Chapter 14

38.7K 2.5K 49
                                    

Prilly terduduk di samping bundanya, dia mengecup beberapa kali tangan tante renata yang tengah tertidur pulas.

"Seperti yang udah aku bilang. Natasya adalah gadis yang sangat kuat, bisa kamu liat sendiri kan? Gimana dia tersenyum di depan ibunya tadi? Padahal kita tau di luar tadi dia menangis terisak seolah hancur..."

"Bukan seolah, dia memang sudah hancur..."

"Untuk itu aku minta jangan pernah sakitin dia.."

"Ky, ini udah yang ke berapa kalinya kamu ngingetin aku biar aku gak mainin Prilly?" Aku menoleh kesal pada Rizky yang diam tanpa kata.

Selama dia gak pernah ada niatan buat ambil AC dariku. Selamanya aku tidak akan menyakitinya. Aku memang memiliki perasaan pada Prilly, tapi walau bagaimana pun AC harus tetap menjadi milikku. Aku tidak akan rela membiarkan perusahaan keluargaku jatuh di tangan orang lain. Sekalipun itu istriku sendiri.

Malam ini, aku putuskan untuk menginap saja dirumah sakit. Aku yakin Prilly juga ingin menemani bundanya melihat kondisi bunda renata yang belum ada kemajuan, tidak tega rasanya jika aku harus mengajaknya pulang.

Aku mengistirahatkan kepalaku di atas genggaman tangan kanan ku. Mataku sudah sangat terasa berat. "Ali...." aku mengangkat dagu begitu suara khas itu terdengar. Prilly baru saja keluar dari ruang steril bunda renata.

"Em??"

"Kamu gak balik ke hotel??" Dia berjalan kearahku. Pun ku sambut dengan uluran tangan kemudian mendudukkannya di sampingku.

"Enggak. Kalo aku balik, kamu mau sama sama siapa? Rizky? Enggak lah, enak aja mau berduaan sama calon istriku.."

Ia tersenyum kecil sembari memukul lenganku. "Apa'an sih... kan kamu bisa ajak dia sekalian ke hotel.."

"Terus? Biarin kamu sendiri disini? Gak akan lah.." ujarku. Ia kembali tersenyum kemudian melempar pandangannya ke dalam ruang bundanya. Menjalankan tanganku ke rambutnya, aku mengelusnya lembut. "Semua akan baik - baik aja..."

Ia menoleh ke arah ku dengan tatapan penuh harap, matanya sudah berkaca - kaca dan dengan sekali gerakan aku menariknya kedalam dekapanku. Memeluknya serta membelai rambut lembutnya berusaha memberikan ketenangan padanya.

Entah sudah berapa lama aku tidak melakukan hal ini pada wanita, saat ini aku hanya bisa berharap, aku berhasil melakukannya pada Prilly, aku tidak ingin melihatnya terus menangis seperti ini. Mengeratkan dekapanku, aku memberinya sedikit motivasi, menasehatinya agar lebih rajin berdoa karna menangis tidaklah bisa merubah apapun. Sementara doa, bisa menyimpan suatu harapan yang kadang sesuai dengan harapan kita sendiri.
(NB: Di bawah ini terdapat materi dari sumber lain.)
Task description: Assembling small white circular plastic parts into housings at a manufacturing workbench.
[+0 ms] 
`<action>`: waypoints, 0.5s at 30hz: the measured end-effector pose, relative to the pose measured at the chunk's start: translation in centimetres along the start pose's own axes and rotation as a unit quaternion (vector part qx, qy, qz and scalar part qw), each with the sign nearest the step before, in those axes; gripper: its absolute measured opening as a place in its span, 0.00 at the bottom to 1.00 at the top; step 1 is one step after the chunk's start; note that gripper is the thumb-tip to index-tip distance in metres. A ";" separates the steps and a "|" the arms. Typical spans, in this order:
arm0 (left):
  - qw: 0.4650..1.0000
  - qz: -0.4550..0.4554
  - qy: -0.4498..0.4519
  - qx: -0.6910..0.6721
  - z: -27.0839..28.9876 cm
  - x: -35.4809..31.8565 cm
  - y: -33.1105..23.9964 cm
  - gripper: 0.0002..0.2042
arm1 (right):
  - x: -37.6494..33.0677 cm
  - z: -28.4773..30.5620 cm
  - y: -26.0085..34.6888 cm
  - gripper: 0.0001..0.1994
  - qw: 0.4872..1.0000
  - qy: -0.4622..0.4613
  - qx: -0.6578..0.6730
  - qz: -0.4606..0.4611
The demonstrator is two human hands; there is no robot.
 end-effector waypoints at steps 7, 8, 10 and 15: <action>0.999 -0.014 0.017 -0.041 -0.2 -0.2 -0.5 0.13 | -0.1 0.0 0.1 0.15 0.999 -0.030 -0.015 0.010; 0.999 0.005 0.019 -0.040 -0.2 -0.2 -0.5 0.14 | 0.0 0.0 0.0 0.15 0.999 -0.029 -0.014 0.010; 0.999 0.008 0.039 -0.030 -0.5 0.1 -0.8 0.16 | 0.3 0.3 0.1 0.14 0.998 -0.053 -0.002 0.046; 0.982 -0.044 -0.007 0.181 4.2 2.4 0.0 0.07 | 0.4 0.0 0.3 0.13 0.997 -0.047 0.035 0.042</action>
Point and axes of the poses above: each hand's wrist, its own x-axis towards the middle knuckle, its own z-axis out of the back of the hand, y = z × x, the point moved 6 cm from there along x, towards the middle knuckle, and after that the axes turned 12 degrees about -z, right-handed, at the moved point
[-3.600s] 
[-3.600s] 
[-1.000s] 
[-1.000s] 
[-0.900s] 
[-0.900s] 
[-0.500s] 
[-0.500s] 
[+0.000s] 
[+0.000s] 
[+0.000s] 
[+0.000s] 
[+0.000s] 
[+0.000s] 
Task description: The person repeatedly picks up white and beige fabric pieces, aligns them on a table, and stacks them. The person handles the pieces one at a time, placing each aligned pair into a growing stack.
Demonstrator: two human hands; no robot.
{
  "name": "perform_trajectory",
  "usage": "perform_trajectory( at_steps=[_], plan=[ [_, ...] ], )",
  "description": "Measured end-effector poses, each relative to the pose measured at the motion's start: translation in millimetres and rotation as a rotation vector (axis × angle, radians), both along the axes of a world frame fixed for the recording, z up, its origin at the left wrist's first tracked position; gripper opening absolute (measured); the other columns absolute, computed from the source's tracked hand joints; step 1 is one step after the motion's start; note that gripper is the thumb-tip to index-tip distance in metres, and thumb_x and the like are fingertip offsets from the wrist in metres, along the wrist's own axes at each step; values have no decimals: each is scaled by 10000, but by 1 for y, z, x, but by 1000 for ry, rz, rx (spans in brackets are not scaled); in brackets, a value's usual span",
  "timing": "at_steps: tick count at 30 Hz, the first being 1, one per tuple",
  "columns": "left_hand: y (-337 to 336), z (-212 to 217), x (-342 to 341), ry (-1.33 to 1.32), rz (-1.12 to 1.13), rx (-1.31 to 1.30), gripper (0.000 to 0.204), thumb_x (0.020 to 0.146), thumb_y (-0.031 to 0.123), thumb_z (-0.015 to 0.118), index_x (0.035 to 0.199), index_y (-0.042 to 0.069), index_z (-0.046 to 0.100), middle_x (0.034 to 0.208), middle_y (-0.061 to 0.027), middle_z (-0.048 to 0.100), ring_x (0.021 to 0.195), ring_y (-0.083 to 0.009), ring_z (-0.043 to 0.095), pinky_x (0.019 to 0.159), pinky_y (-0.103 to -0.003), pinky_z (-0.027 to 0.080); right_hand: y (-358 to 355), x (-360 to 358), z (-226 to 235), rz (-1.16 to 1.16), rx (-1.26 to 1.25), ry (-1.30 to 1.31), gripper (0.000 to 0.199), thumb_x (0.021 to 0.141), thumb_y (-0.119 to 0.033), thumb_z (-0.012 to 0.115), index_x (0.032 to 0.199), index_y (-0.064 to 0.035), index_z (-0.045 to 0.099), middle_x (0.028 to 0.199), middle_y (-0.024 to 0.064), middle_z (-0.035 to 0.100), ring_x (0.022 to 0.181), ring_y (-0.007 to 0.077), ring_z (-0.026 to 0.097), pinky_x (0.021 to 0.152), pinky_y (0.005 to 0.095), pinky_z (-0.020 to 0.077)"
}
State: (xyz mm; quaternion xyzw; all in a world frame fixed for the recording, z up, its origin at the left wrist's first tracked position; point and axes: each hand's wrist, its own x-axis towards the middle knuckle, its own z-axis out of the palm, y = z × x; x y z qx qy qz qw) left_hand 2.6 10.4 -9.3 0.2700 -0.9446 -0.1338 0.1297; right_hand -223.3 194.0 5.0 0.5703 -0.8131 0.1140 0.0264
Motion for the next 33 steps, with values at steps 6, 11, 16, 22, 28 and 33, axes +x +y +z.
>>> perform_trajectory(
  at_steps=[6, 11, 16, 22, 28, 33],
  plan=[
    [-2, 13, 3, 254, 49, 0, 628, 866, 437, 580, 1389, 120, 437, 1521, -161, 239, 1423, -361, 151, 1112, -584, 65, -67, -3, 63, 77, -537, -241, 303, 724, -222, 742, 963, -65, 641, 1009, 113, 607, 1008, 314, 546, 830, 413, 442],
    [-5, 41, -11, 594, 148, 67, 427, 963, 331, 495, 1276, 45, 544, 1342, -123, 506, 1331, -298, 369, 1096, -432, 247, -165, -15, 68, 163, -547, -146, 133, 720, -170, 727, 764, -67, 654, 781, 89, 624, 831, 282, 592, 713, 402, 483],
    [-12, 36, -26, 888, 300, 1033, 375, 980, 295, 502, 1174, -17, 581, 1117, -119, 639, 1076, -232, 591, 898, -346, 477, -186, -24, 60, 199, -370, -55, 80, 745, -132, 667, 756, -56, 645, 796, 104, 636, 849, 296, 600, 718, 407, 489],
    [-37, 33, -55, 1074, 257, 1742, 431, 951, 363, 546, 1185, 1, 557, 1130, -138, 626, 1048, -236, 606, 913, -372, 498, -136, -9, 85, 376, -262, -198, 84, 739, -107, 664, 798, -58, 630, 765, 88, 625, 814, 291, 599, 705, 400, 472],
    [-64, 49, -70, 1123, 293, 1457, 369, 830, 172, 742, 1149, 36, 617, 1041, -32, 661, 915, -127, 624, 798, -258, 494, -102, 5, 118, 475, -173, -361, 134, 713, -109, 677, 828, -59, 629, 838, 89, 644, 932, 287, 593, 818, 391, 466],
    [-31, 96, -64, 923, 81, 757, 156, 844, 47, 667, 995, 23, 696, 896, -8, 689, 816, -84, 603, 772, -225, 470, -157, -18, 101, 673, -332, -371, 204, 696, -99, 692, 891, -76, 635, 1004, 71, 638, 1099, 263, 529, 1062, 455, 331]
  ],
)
Prilly diam dan terlihat tenang dalam dekapanku, hal itu membuatku merasa lega dan sedikit senang ditambah lagi saat kurasakan isak tangis Prilly perlahan telah mereda, tapi kenapa badanya terasa semakin berat ya?

Aku sedikit merundukkan kepalaku untuk melihatnya. Dan sungginganku muncul begitu menemukannya sudah terlelap. Aku mengeratkan pelukanku dengan gemas, kemudian menggeserkan tubuhnya merapat kearahku, karna posisi duduknya yang semula memang condong. Ku rasa dia akan pegal kalau tidur dalam posisi seperti itu semalaman, untuk itu aku meluruskan duduknya dan mengistirahatkan kepalanya di dadaku. Mengecup pucuk kepalanya dengan sayang sebelum aku putuskan untuk mengistirahatkan kepalaku di atas kepalanya dan menyusulnya tidur.

....

Aku mengerjabkan mata saat badanku terasa di goyang. Kak Ricky? Dia disini?

"Kak Ricky?"

"Sshhht..." ia mendesus sembari melirik Prilly yang masih pulas didekapanku. Mungkin ia tidak mau Prilly bangun. "Udah jam 7, bangun!! Ini aku bawa berkas dan surat - surat penting buat pernikahan kalian, gila ya kalian. Ini pernikahan termendadak yang pernah ada tau... tau gini kan di persiapkan dari dulu!!" Ujarnya berbisik.